**What you will do**
Word for word, restate the listing that follows and leave out the images.

**Data listing**
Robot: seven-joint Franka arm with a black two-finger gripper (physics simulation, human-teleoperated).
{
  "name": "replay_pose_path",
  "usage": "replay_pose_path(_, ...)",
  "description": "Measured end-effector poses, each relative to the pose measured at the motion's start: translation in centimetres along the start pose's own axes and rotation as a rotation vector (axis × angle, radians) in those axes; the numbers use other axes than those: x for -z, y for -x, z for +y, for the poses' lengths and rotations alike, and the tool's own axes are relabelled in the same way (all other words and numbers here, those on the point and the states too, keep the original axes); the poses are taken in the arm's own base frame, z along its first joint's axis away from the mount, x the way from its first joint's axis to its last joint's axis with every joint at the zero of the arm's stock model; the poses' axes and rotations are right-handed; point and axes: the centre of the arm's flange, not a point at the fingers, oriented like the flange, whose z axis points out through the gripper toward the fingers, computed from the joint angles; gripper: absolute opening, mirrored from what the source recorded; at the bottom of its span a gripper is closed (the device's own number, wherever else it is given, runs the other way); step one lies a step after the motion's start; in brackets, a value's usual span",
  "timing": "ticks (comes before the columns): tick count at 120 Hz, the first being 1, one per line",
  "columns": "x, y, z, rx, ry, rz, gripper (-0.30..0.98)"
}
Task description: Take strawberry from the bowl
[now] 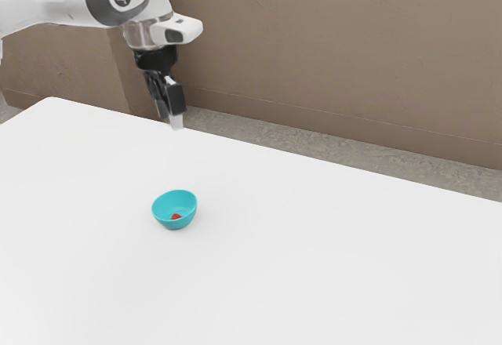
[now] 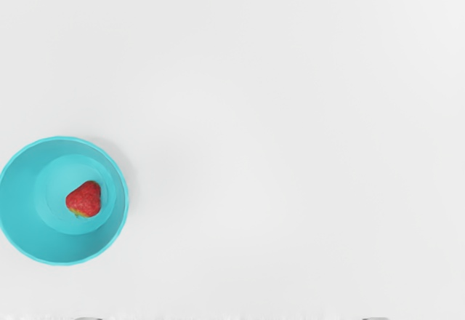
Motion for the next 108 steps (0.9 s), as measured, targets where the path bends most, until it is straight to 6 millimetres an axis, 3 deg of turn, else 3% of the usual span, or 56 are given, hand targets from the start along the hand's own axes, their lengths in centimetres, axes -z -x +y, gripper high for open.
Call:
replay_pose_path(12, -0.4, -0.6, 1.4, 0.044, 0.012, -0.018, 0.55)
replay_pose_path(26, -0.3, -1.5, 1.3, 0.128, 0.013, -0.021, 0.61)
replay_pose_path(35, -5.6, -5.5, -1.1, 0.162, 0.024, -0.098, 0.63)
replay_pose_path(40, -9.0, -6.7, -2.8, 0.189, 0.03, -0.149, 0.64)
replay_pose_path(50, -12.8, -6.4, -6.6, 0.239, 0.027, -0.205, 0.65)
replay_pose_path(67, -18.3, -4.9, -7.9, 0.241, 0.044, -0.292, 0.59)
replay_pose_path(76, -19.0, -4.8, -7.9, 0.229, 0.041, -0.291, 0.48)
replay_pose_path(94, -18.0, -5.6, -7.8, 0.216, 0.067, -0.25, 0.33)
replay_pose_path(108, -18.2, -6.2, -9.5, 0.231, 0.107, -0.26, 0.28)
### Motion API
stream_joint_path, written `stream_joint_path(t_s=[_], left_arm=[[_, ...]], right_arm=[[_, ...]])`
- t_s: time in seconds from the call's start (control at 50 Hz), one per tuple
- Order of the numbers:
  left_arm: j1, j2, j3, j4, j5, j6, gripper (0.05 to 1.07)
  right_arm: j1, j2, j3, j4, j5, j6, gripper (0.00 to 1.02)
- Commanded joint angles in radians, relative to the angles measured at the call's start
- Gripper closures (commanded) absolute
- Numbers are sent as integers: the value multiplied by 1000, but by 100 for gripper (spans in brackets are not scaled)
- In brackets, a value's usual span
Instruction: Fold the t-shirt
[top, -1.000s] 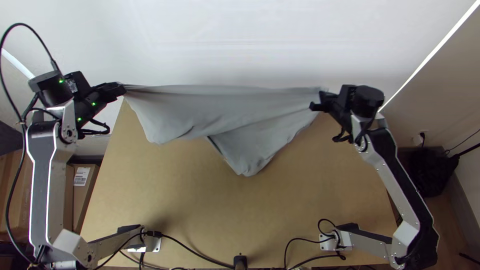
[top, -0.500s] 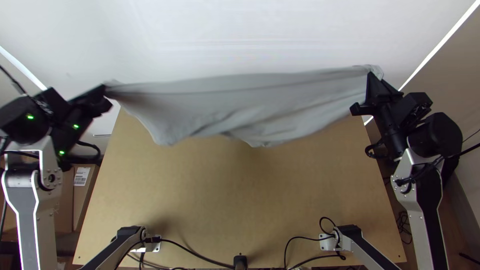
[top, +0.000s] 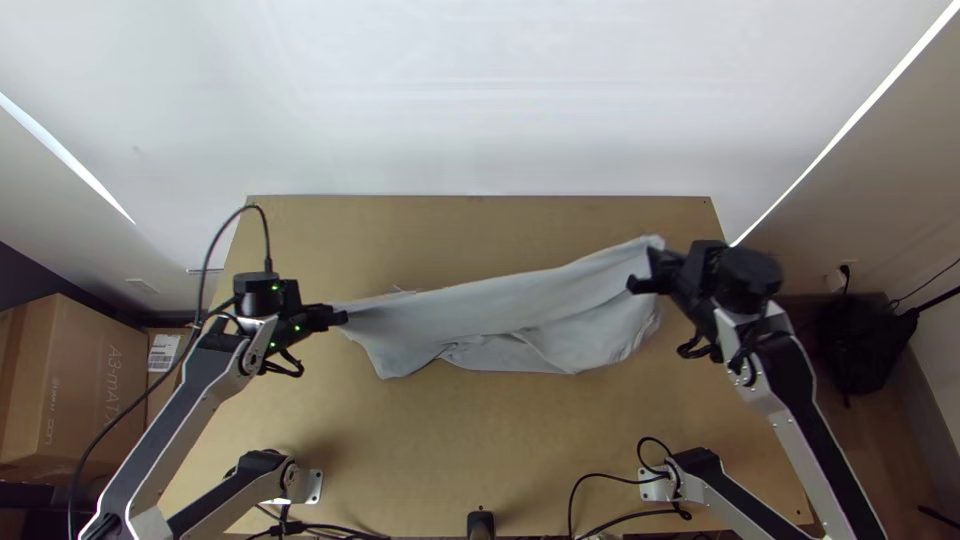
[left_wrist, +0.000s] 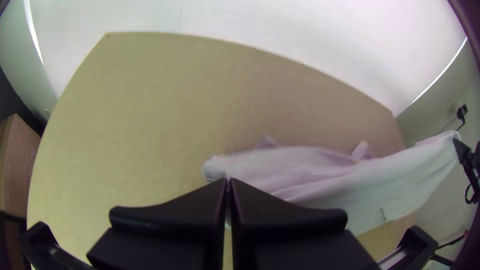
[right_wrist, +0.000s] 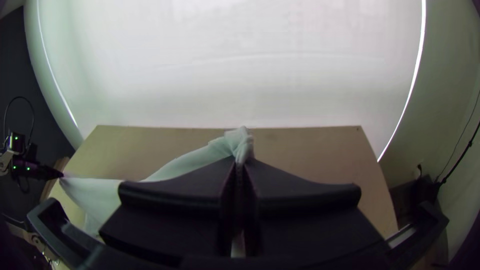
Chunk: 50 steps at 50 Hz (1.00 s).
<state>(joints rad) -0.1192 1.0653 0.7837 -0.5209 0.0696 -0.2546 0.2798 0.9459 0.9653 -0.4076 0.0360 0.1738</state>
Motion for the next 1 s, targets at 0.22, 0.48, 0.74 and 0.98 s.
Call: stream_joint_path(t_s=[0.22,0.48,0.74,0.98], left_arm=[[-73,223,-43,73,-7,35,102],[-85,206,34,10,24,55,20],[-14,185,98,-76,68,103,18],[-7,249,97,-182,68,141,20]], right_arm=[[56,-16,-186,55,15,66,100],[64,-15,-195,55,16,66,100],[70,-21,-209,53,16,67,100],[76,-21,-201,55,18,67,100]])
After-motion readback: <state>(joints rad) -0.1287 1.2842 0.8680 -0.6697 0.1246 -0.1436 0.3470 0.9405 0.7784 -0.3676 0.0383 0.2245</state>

**Solution**
Robot: seven-joint Franka arm with a black two-finger gripper (physics simulation, human-teleoperated).
{
  "name": "replay_pose_path",
  "usage": "replay_pose_path(_, ...)",
  "description": "Measured end-effector poses, each relative to the pose measured at the motion's start: translation in centimetres along the start pose's own axes and rotation as a rotation vector (axis × angle, radians) in those axes; the numbers use other axes than those: x for -z, y for -x, z for +y, for the poses' lengths and rotations alike, and the tool's own axes are relabelled in the same way (all other words and numbers here, those on the point and the states too, keep the original axes); the poses are taken in the arm's own base frame, z along its first joint's axis away from the mount, x the way from its first joint's axis to its last joint's axis with every joint at the zero of the arm's stock model; the poses' axes and rotations are right-handed; point and axes: the centre of the arm's flange, not a point at the fingers, oriented like the flange, whose z axis points out through the gripper toward the fingers, computed from the joint angles; gripper: absolute opening, mirrored from what the source recorded; at the bottom of its span a gripper is closed (the device's own number, wherever else it is given, runs the other way); step one lies a step after the motion's start; in brackets, a value's usual span",
  "timing": "ticks (comes before the columns): tick count at 120 Hz, the first being 1, one per line",
  "columns": "x, y, z, rx, ry, rz, gripper (-0.30..0.98)"
}
Task description: Take strawberry from the bowl
[now] 
[now] 
Motion for the next 108 steps (0.9 s), as measured, targets where the path bends most, until it is straight to 6 millimetres an axis, 3 deg of turn, else 3% of the usual span, or 56 are given, hand targets from the start along the hand's own axes, their lengths in centimetres, axes -z -x +y, gripper high for open.
Call:
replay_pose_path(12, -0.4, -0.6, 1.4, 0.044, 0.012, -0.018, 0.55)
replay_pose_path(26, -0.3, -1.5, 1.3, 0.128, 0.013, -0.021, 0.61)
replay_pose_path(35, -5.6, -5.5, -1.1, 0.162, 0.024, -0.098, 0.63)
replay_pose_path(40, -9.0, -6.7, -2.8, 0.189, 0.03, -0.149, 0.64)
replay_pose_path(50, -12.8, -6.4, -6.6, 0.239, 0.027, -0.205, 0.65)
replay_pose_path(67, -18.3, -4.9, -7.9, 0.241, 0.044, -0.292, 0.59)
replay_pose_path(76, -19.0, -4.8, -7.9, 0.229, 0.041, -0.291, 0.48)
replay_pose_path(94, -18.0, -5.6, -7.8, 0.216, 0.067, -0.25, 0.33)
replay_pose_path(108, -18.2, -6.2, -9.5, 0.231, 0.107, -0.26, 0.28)
### Motion API
stream_joint_path, written `stream_joint_path(t_s=[_], left_arm=[[_, ...]], right_arm=[[_, ...]])`
- t_s: time in seconds from the call's start (control at 50 Hz), one per tuple
- Order of the numbers:
  left_arm: j1, j2, j3, j4, j5, j6, gripper (0.05 to 1.07)
  right_arm: j1, j2, j3, j4, j5, j6, gripper (0.00 to 1.02)
- Commanded joint angles in radians, relative to the angles measured at the call's start
- Gripper closures (commanded) absolute
- Numbers are sent as integers: the value multiplied by 1000, but by 100 for gripper (spans in brackets are not scaled)
- In brackets, a value's usual span
Instruction: Fold the t-shirt
[top, -1.000s] 
[top, -0.500s] 
[top, +0.000s] 
[left_wrist, +0.000s] 
[right_wrist, +0.000s] 
Chunk: 50 steps at 50 Hz (1.00 s).
<state>(joints rad) -0.1192 1.0653 0.7837 -0.5209 0.0696 -0.2546 0.2798 0.9459 0.9653 -0.4076 0.0360 0.1738</state>
Motion for the next 1 s, targets at 0.22, 0.48, 0.74 and 0.98 s.
Call: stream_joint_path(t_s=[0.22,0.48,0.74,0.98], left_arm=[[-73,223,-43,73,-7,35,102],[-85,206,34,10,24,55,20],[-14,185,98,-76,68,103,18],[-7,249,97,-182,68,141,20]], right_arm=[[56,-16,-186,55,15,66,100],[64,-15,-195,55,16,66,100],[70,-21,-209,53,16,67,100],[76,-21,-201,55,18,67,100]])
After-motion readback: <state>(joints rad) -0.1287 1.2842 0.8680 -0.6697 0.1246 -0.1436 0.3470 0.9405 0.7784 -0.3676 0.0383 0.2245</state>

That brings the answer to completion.